Depositors holding more than $49 million pulled out of Silicon Valley Bank at a 74% clip before it collapsed in March 2023, draining half the bank’s deposits in six days.
The Federal Deposit Insurance Corp. published “Dissecting Depositor Flight” this week, a transaction-level analysis of the spring 2023 bank failures. SVB, Signature Bank and First Republic all went under in the late winter and early spring of 2023. The FDIC used transaction data to find exactly who ran, and when.
The concentration problem made each institution fragile before the panic even started. SVB’s top depositors held 39% of total deposits; Signature’s held 62%; First Republic’s held 50%. Uninsured deposits made up 94% of SVB’s deposit base and roughly three-quarters at the other two. When the big money moved, there wasn’t much left to hold the line.

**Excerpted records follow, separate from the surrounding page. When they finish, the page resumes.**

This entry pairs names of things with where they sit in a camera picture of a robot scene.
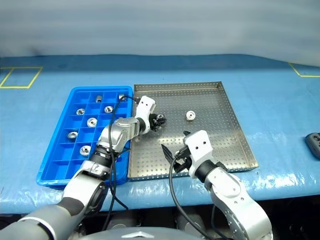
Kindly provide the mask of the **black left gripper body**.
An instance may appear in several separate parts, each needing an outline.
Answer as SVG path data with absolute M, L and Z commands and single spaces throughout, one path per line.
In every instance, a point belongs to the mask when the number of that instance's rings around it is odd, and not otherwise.
M 153 132 L 156 132 L 158 130 L 158 119 L 157 119 L 157 114 L 156 113 L 151 113 L 148 117 L 149 125 L 150 125 L 150 130 Z

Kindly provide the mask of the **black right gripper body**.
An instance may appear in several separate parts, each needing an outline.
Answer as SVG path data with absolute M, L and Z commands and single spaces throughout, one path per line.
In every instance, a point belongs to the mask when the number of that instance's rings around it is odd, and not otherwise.
M 175 163 L 173 169 L 176 173 L 180 173 L 185 169 L 189 170 L 192 165 L 191 152 L 188 146 L 182 147 L 174 155 Z

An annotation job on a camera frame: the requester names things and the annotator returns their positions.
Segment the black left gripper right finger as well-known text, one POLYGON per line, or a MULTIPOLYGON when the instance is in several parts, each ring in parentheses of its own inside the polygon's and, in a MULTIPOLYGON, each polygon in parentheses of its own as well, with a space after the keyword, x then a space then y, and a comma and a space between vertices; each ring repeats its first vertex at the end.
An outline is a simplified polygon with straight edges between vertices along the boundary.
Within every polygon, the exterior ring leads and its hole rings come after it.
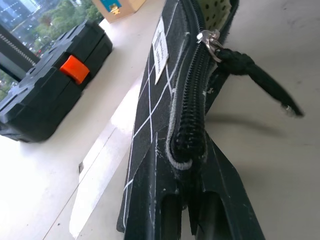
POLYGON ((207 140, 207 160, 188 203, 195 240, 266 240, 236 168, 207 140))

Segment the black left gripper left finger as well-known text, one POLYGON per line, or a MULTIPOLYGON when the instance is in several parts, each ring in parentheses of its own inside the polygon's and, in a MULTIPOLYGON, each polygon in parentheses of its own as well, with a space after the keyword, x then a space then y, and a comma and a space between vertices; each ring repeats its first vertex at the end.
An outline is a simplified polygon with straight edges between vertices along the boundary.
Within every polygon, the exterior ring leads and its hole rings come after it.
POLYGON ((182 211, 196 175, 178 170, 166 154, 166 132, 157 132, 132 183, 124 240, 181 240, 182 211))

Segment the brown cardboard box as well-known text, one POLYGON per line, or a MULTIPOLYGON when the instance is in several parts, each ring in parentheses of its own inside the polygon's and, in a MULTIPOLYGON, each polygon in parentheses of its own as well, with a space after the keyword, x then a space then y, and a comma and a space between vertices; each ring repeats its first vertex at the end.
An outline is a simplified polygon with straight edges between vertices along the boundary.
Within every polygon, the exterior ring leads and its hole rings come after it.
POLYGON ((136 13, 146 0, 91 0, 108 23, 136 13))

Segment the black window frame rail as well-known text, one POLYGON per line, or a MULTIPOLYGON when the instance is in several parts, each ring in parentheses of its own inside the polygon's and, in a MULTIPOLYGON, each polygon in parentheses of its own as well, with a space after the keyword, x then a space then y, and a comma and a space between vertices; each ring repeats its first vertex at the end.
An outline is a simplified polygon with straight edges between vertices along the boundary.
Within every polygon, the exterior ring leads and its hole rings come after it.
POLYGON ((39 60, 0 24, 0 70, 20 82, 39 60))

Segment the black tool case orange latch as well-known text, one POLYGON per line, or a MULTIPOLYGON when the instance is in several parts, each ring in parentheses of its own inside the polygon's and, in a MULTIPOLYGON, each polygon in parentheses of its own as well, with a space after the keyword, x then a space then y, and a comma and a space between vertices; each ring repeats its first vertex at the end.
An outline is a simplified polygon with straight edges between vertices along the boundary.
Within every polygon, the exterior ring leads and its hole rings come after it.
POLYGON ((50 138, 112 49, 96 22, 85 20, 63 33, 0 101, 0 136, 25 143, 50 138))

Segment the black grid pouch with zipper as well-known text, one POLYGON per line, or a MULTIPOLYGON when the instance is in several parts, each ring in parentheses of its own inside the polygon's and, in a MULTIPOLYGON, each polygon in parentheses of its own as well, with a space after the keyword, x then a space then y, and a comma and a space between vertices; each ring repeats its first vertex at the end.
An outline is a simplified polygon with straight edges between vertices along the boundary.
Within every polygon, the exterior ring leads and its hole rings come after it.
POLYGON ((157 132, 167 133, 172 166, 193 169, 197 177, 212 140, 205 116, 229 76, 249 76, 289 113, 303 116, 288 92, 248 55, 223 47, 238 6, 239 0, 165 1, 138 97, 119 232, 125 234, 134 175, 157 132))

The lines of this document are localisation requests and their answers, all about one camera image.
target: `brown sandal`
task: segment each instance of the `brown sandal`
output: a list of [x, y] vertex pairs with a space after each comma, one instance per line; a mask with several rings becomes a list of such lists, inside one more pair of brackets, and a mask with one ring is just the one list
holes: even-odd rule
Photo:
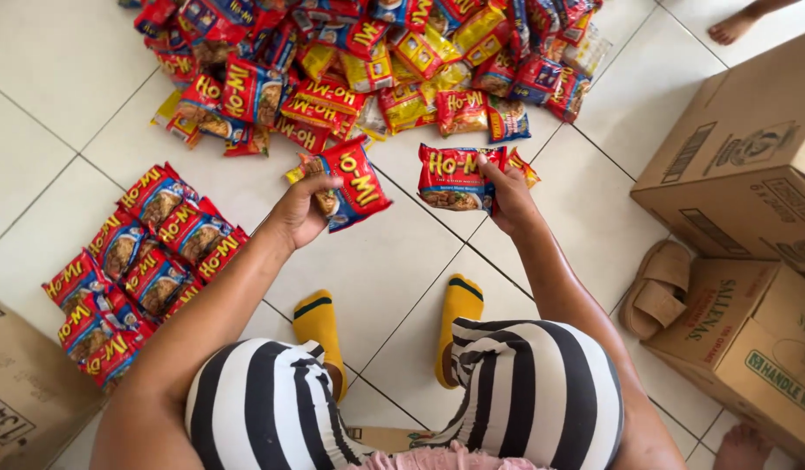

Smaller depositors didn’t behave the same way. Those under the $250,000 insurance threshold “generally did not run,” the report found. The flight came from accounts well above that ceiling: top depositor thresholds were $6 million at First Republic, $16 million at Signature, and $49 million at SVB.
Of the top depositors at each bank, 74% ran at SVB, 65% at Signature, and 74% at First Republic. The bulk of the withdrawals happened between March 9 and March 14. FDIC Chair Travis Hill called it “the fastest bank runs in U.S. history.”